Information shown:

##############################

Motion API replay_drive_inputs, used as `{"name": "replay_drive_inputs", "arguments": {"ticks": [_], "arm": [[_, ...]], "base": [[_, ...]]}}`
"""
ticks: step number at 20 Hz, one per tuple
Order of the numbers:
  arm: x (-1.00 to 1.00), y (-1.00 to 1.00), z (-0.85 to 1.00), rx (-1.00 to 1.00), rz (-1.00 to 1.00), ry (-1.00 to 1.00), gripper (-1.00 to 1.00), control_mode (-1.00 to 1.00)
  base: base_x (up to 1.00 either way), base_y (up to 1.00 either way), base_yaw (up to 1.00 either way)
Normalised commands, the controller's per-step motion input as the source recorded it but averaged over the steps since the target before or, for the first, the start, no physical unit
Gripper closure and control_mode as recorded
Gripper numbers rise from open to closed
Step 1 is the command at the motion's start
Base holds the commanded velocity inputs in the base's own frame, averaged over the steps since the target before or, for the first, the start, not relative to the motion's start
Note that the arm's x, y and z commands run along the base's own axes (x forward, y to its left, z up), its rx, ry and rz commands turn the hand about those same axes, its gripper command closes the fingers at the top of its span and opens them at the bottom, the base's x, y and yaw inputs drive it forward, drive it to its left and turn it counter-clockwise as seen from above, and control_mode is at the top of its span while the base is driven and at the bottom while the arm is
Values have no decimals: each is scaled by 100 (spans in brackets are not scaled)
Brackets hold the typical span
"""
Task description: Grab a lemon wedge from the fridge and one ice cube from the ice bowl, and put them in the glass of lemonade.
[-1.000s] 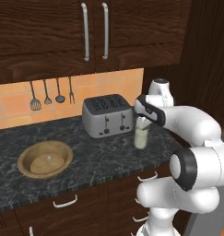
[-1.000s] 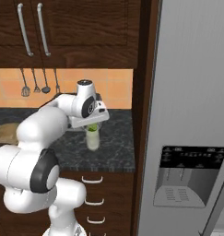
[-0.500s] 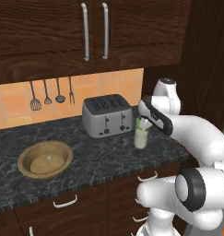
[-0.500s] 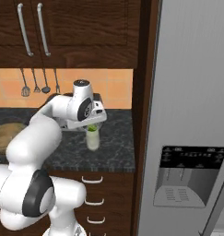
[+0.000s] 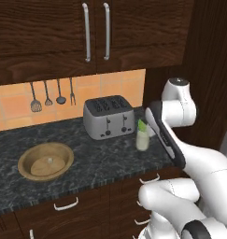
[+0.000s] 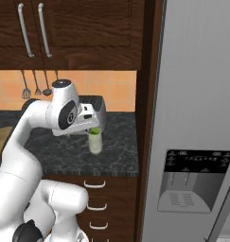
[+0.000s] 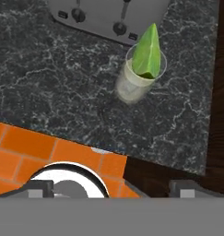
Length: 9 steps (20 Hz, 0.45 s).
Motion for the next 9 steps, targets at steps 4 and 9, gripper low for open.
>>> {"name": "replay_drive_inputs", "arguments": {"ticks": [4,9], "arm": [[-67,0,73,0,-22,29,-100,-100],[-96,0,18,8,-4,6,-100,-100]], "base": [[0,0,0],[0,0,0]]}}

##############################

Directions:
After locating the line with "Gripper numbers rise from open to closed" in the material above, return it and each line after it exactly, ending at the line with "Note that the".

Result of this task:
Gripper numbers rise from open to closed
Step 1 is the command at the motion's start
Base holds the commanded velocity inputs in the base's own frame, averaged over the steps since the target before or, for the first, the start, not relative to the motion's start
Note that the arm's x, y and z commands run along the base's own axes (x forward, y to its left, z up), its rx, ry and rz commands turn the hand about those same axes, its gripper command closes the fingers at the top of its span and opens them at the bottom, the base's x, y and yaw inputs drive it forward, drive it to its left and turn it counter-clockwise as seen from above, and control_mode is at the top of its span while the base is driven and at the bottom while the arm is

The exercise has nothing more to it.